Huellas o pisadas, pisadas y huellas forman el camino ya formado para los cabos del exilio, locos, enamorados, desorientados, desubicados, vuelven y van, llegan al inicio del fin o al final del inicio, se pierden en el vacío, otros se enredan con una hierva venenosa llamada amor, otros simplemente corren al brazo de papá, lo aprietan y este le dice “ya vete es hora de andar”.Avanzo, no me canso, encuentro tres niños y siete ancianos, una muchacha que reparte besos a todos, menos a la nada y mis amigos retroceden por miedo al encontrar opciones y yo tal vez, desubicado, quizá desorientado, probablemente enamorado, absolutamente loco, pero si exiliado de todo lugar que piso y aun no llego, arrastro la maleta de mis dudas, se desvanecen las huellas, no temo estar solo, pero le temo a la soledad.
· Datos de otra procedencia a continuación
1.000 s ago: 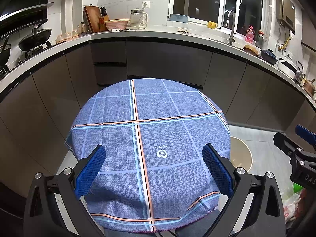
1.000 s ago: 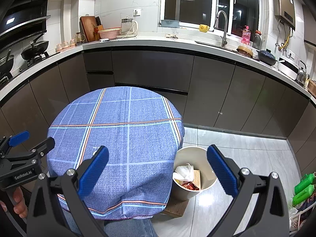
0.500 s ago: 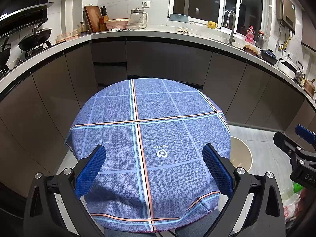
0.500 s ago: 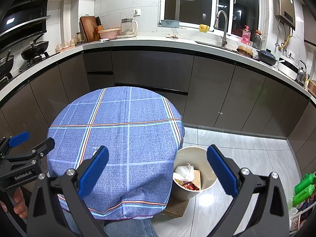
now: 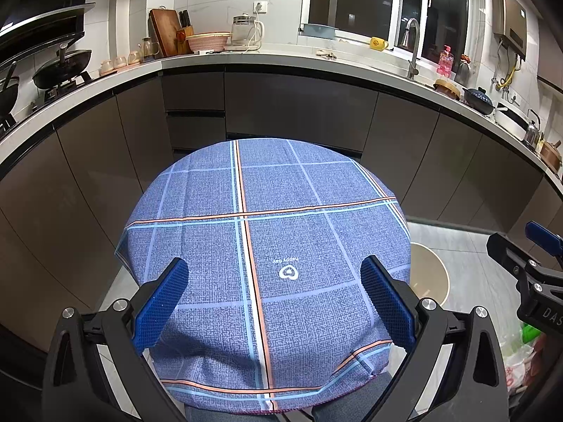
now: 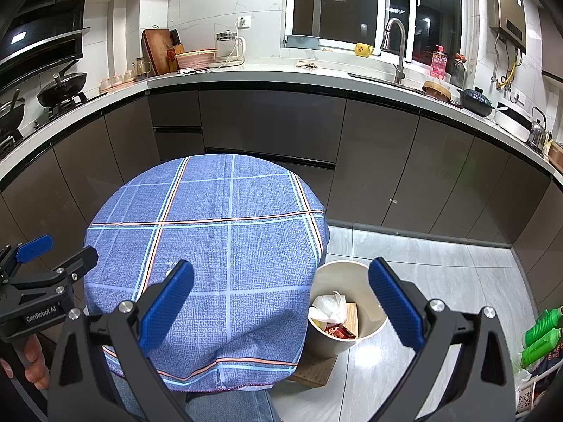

Avanzo, pero esta ves sin rumbo, estoy sin nada, lo perdí todo, me asaltaron, se llevaron mis recuerdos, voy a paso firme sin dudar, con mucha sed de ansiedad por llegar, duermo pero no me detengo, sueño y sigo andando por un camino ya hecho por otro.
Perdido, busco a Elí y a Valero, los busco por que están tan perdidos como yo, y tal ves así me ayuden a escribir lo que un día fue de los tres para santiago.